REVIEW: The Amazing Chan and the Chan Clan
Prime time television in the 1950s and 1960s was packed with family situation comedies, including Hanna-Barbera’s takes on The Honeymooners in the form of The Flintstones and The Jetsons. By the dawn of the 1970s, those situation comedy tropes began to permeate Saturday morning cartoons as funny animal and super-heroic fare began to wane. Then there came Scooby-Doo, the first truly original and fresh concept in ages. The four meddlesome teens, their charismatic canine companion and van became the template for many imitators.
I can therefore imagine the brain trust at H-B trying to find new variations on the successful theme. The idea of combining elements a mystery solving family was a natural but how they ever settled on Charlie Chan and his dozen children remains an, ahem,. mystery.
The Amazing Chan and the Chan Clan debuted in 1972 on CBS and was derived from Earl Derr Biggers literary sleuth, Charlie Chan. Based on Honolulu, Chan was modeled on real life detective Apana Biggers, and was introduced in 1926 but gained greatest fame in a series films featuring occidental actor Warner Oland.
Interestingly, there had not been a Chan movie or television series for quite some time by 1972 so one wonders how familiar the youthful target audience was with the character when the series arrived. Regardless, the sixteen episodes showcased the kids a lot more than they did Mr. Chan and the show featured one of the larger casts of regular characters even if the prose Chan Clan was an even dozen, for this show they trimmed that to ten. In prose and television, the mother is never mentioned.

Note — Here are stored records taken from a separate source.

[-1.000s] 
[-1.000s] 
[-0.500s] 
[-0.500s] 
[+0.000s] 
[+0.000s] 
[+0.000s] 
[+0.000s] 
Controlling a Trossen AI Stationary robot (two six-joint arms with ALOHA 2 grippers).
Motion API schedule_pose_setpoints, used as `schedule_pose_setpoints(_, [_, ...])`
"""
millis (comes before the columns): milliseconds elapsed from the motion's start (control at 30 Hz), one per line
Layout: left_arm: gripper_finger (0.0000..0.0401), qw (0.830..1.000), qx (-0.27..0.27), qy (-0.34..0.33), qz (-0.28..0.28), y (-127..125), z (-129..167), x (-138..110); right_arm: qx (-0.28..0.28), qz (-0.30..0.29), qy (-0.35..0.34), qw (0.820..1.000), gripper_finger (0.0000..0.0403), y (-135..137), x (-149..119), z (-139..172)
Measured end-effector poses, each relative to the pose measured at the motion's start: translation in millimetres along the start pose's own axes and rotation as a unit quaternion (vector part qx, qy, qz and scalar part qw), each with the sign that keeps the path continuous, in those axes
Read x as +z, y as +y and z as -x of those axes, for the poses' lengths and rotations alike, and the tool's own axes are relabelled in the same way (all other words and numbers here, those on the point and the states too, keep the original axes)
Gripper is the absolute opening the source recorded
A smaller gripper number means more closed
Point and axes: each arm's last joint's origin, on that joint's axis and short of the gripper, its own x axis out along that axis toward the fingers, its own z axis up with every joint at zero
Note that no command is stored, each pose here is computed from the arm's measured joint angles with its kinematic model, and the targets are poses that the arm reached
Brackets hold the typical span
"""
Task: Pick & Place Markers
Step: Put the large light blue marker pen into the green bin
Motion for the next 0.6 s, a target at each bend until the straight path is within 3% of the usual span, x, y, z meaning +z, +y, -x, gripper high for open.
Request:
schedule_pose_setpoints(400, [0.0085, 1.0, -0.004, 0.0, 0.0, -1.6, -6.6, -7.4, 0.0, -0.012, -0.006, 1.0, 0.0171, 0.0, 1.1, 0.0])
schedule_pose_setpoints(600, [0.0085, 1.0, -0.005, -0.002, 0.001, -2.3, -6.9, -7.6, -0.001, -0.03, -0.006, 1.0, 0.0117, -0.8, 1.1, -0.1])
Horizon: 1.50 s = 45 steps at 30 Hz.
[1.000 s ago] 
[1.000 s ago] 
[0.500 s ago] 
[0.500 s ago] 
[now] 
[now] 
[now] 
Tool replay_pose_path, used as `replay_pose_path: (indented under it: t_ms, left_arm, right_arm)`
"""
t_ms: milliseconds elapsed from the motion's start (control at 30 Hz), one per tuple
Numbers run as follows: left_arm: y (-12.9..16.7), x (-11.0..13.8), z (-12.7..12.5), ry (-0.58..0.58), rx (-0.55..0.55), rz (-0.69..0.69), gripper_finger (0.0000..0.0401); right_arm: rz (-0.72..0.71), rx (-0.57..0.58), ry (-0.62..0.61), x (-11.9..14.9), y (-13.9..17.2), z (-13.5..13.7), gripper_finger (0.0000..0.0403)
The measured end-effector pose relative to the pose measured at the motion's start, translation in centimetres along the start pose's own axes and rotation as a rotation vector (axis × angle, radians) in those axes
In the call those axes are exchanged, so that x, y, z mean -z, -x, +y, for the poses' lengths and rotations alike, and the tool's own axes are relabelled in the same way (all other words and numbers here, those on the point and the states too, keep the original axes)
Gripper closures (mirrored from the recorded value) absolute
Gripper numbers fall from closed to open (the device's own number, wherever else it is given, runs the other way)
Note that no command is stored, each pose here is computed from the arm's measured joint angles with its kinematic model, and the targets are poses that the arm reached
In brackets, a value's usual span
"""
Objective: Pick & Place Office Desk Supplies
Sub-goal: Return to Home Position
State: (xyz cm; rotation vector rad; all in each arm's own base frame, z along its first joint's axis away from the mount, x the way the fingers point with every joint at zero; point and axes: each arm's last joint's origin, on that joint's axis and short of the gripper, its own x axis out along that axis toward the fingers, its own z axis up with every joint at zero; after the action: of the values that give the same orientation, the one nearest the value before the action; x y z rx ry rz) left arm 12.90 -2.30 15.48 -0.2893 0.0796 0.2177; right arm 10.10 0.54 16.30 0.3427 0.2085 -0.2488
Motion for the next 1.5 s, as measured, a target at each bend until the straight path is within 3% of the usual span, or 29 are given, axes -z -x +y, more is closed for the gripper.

The stories themselves are filled with harmless action, some mild humor, and plenty of chances for the cast to shine. You can see for yourself in the newly released The Amazing Chan Clan and the Chan Clan — The Complete Series from Warner Archive. For the record, the series is credited for being the first time Charlie Chan was performed by a genuine Chinese actor, Keye Luke, who played Number One Son in many of the earlier features. Other performers were also of Asian descent but were quickly recast when CBS deemed their accents difficult for the audience to comprehend (although you wonder if they actually tested this theory and we won’t know because the original stories were redubbed). Only Robert Ito, as Henry, and Brian Trochi as genius inventor Alan, remained.
Debbie Jue (Nancy), Jay Jay Jue (Flip), Leslie Juwai (Mimi), Leslie Kumamota (Anne), Virginia Ann Lee (Suzie), Michael Takamoto (Tom), Robin Toma (Scooter), and Stephen Wong (Stanley) were replaced, respectively, by Beverly Kushida, Gene Andrusco, Cherylene Lee (as Suzie and Mimi), Jodie Foster (yes, that one), John Gunn, Michael Morgan, and Lennie Weinrib. Don Messick was the required dog companion Chu Chu.
Each kid had a specialty in addition to a musical talent so they would perform a song in each episode, making for relatively simplified storytelling. The music was supervised by Don Kirshner (who else?) with vocals led by Ron Dante (carried over from The Archies). As for the cases, they mimicked the movies’ international flavor so Mr. Chan and the kids globetrotted after the Crown Jewels or visited Trinidad to find missing doubloons, or joining in for Mardi Gras in New Orleans. The cases were never the reason to watch the show, but instead to see the siblings interact and to find out what goofy new invention would come in handy. None of the songs ever made it to the Top 40 and are pretty forgettable.
If anything, this series is a curiosity from that transitional period between the Golden Age of Saturday morning fare and the watered down pabulum that denoted the ‘70s.